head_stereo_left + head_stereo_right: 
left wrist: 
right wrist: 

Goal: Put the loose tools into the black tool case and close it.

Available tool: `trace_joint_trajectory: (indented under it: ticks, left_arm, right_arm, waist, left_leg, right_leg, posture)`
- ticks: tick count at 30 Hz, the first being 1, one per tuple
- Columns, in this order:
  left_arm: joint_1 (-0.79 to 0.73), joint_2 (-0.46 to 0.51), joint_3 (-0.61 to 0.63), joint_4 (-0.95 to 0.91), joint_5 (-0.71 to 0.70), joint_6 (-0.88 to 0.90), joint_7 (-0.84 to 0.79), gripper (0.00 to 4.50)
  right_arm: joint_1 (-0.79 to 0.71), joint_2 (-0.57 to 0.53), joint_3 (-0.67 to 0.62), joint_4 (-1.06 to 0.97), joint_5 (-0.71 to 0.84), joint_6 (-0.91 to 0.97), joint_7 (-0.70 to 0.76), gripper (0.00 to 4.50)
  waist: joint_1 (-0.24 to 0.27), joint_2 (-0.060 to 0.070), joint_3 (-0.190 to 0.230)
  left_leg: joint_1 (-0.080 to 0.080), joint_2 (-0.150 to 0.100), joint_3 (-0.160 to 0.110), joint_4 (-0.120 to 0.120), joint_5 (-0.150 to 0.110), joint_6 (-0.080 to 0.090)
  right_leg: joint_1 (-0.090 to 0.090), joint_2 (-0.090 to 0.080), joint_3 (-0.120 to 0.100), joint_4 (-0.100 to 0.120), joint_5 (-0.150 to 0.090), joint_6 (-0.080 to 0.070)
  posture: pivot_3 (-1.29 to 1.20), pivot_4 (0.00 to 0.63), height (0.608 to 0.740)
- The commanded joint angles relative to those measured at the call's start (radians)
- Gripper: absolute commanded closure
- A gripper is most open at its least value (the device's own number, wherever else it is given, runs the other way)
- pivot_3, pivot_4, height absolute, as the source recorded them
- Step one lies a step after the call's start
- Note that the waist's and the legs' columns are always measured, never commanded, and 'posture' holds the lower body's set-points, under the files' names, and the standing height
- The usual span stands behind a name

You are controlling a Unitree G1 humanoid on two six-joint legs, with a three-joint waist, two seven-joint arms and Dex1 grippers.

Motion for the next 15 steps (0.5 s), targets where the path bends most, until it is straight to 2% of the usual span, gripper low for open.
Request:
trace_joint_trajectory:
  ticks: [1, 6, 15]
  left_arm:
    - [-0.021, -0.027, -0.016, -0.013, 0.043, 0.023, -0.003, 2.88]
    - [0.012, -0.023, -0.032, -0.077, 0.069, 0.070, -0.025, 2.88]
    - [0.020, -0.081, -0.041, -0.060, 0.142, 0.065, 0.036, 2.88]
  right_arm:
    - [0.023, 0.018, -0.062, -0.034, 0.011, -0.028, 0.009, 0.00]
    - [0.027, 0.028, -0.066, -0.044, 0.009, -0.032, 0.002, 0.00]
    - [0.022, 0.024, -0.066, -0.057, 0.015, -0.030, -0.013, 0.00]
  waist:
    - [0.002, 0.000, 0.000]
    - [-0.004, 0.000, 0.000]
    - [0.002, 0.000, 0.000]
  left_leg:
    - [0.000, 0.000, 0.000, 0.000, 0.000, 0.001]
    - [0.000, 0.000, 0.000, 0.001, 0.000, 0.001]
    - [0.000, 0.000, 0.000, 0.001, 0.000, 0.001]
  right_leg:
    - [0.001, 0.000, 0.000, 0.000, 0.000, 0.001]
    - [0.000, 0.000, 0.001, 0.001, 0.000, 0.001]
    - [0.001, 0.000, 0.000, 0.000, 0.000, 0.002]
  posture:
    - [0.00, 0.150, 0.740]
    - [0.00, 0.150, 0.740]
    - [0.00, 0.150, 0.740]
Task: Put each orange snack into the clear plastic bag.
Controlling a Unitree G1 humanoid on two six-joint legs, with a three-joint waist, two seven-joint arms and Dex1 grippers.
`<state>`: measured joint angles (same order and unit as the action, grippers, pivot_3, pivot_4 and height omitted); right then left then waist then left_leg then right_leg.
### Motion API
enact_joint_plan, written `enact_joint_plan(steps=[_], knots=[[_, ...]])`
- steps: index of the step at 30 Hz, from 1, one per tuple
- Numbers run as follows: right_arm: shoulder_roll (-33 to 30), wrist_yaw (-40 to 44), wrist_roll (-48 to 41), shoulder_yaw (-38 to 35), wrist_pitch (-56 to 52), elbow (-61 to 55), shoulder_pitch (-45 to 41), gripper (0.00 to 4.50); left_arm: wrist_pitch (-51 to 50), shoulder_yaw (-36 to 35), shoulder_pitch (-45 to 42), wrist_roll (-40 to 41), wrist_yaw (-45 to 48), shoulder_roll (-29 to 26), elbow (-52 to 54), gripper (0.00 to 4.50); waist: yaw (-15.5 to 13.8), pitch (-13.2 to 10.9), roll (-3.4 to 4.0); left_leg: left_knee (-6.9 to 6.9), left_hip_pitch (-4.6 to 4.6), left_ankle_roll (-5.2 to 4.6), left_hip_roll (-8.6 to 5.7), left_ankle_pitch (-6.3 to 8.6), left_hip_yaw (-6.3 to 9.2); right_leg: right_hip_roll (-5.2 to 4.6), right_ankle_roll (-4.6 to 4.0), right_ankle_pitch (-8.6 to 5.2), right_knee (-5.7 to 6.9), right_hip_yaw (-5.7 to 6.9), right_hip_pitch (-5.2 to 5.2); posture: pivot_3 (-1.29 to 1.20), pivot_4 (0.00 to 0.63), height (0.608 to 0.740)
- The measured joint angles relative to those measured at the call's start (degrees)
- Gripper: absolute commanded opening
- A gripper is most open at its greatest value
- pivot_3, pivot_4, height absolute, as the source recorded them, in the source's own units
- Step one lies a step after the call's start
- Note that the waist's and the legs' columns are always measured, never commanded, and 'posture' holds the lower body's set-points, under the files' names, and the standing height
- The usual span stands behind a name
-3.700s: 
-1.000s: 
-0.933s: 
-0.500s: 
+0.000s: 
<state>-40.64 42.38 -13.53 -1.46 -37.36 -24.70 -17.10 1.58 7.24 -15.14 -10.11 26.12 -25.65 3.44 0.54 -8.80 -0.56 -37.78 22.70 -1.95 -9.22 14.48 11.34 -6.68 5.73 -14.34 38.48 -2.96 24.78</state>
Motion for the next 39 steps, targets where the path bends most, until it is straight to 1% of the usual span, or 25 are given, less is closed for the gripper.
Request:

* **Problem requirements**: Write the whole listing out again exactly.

* **Result**:
head_stereo_left + head_stereo_right: 
left wrist: 
right wrist: 

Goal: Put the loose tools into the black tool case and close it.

Available tool: `trace_joint_trajectory: (indented under it: ticks, left_arm, right_arm, waist, left_leg, right_leg, posture)`
- ticks: tick count at 30 Hz, the first being 1, one per tuple
- Columns, in this order:
  left_arm: joint_1 (-0.79 to 0.73), joint_2 (-0.46 to 0.51), joint_3 (-0.61 to 0.63), joint_4 (-0.95 to 0.91), joint_5 (-0.71 to 0.70), joint_6 (-0.88 to 0.90), joint_7 (-0.84 to 0.79), gripper (0.00 to 4.50)
  right_arm: joint_1 (-0.79 to 0.71), joint_2 (-0.57 to 0.53), joint_3 (-0.67 to 0.62), joint_4 (-1.06 to 0.97), joint_5 (-0.71 to 0.84), joint_6 (-0.91 to 0.97), joint_7 (-0.70 to 0.76), gripper (0.00 to 4.50)
  waist: joint_1 (-0.24 to 0.27), joint_2 (-0.060 to 0.070), joint_3 (-0.190 to 0.230)
  left_leg: joint_1 (-0.080 to 0.080), joint_2 (-0.150 to 0.100), joint_3 (-0.160 to 0.110), joint_4 (-0.120 to 0.120), joint_5 (-0.150 to 0.110), joint_6 (-0.080 to 0.090)
  right_leg: joint_1 (-0.090 to 0.090), joint_2 (-0.090 to 0.080), joint_3 (-0.120 to 0.100), joint_4 (-0.100 to 0.120), joint_5 (-0.150 to 0.090), joint_6 (-0.080 to 0.070)
  posture: pivot_3 (-1.29 to 1.20), pivot_4 (0.00 to 0.63), height (0.608 to 0.740)
- The commanded joint angles relative to those measured at the call's start (radians)
- Gripper: absolute commanded closure
- A gripper is most open at its least value (the device's own number, wherever else it is given, runs the other way)
- pivot_3, pivot_4, height absolute, as the source recorded them
- Step one lies a step after the call's start
- Note that the waist's and the legs' columns are always measured, never commanded, and 'posture' holds the lower body's set-points, under the files' names, and the standing height
- The usual span stands behind a name

You are controlling a Unitree G1 humanoid on two six-joint legs, with a three-joint waist, two seven-joint arms and Dex1 grippers.

Motion for the next 15 steps (0.5 s), targets where the path bends most, until it is straight to 2% of the usual span, gripper low for open.
Request:
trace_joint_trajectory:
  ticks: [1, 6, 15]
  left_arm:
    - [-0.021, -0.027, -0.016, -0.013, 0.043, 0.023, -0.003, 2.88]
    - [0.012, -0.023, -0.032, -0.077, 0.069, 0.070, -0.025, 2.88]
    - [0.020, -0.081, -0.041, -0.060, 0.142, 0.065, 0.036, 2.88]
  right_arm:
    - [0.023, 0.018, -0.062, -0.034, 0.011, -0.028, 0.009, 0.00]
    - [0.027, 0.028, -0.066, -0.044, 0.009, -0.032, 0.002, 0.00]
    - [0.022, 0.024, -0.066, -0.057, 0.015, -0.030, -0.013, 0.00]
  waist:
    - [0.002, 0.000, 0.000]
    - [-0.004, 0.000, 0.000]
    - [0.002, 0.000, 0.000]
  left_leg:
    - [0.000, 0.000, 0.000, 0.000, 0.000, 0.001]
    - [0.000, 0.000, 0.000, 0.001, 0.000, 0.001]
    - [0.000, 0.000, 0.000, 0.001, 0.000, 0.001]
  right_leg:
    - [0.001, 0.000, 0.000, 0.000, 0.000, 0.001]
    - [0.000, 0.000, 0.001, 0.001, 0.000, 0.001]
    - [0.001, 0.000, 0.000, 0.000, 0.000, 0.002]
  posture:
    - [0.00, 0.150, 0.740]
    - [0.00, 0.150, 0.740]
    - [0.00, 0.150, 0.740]
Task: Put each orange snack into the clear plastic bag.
Controlling a Unitree G1 humanoid on two six-joint legs, with a three-joint waist, two seven-joint arms and Dex1 grippers.
`<state>`: measured joint angles (same order and unit as the action, grippers, pivot_3, pivot_4 and height omitted); right then left then waist then left_leg then right_leg.
### Motion API
enact_joint_plan, written `enact_joint_plan(steps=[_], knots=[[_, ...]])`
- steps: index of the step at 30 Hz, from 1, one per tuple
- Numbers run as follows: right_arm: shoulder_roll (-33 to 30), wrist_yaw (-40 to 44), wrist_roll (-48 to 41), shoulder_yaw (-38 to 35), wrist_pitch (-56 to 52), elbow (-61 to 55), shoulder_pitch (-45 to 41), gripper (0.00 to 4.50); left_arm: wrist_pitch (-51 to 50), shoulder_yaw (-36 to 35), shoulder_pitch (-45 to 42), wrist_roll (-40 to 41), wrist_yaw (-45 to 48), shoulder_roll (-29 to 26), elbow (-52 to 54), gripper (0.00 to 4.50); waist: yaw (-15.5 to 13.8), pitch (-13.2 to 10.9), roll (-3.4 to 4.0); left_leg: left_knee (-6.9 to 6.9), left_hip_pitch (-4.6 to 4.6), left_ankle_roll (-5.2 to 4.6), left_hip_roll (-8.6 to 5.7), left_ankle_pitch (-6.3 to 8.6), left_hip_yaw (-6.3 to 9.2); right_leg: right_hip_roll (-5.2 to 4.6), right_ankle_roll (-4.6 to 4.0), right_ankle_pitch (-8.6 to 5.2), right_knee (-5.7 to 6.9), right_hip_yaw (-5.7 to 6.9), right_hip_pitch (-5.2 to 5.2); posture: pivot_3 (-1.29 to 1.20), pivot_4 (0.00 to 0.63), height (0.608 to 0.740)
- The measured joint angles relative to those measured at the call's start (degrees)
- Gripper: absolute commanded opening
- A gripper is most open at its greatest value
- pivot_3, pivot_4, height absolute, as the source recorded them, in the source's own units
- Step one lies a step after the call's start
- Note that the waist's and the legs' columns are always measured, never commanded, and 'posture' holds the lower body's set-points, under the files' names, and the standing height
- The usual span stands behind a name
-3.700s: 
-1.000s: 
-0.933s: 
-0.500s: 
+0.000s: 
<state>-40.64 42.38 -13.53 -1.46 -37.36 -24.70 -17.10 1.58 7.24 -15.14 -10.11 26.12 -25.65 3.44 0.54 -8.80 -0.56 -37.78 22.70 -1.95 -9.22 14.48 11.34 -6.68 5.73 -14.34 38.48 -2.96 24.78</state>
Motion for the next 39 steps, targets where the path bends most, until it is straight to 1% of the usual span, or 25 are given, less is closed for the gripper.
Request:

The exercise is done; no more work remains.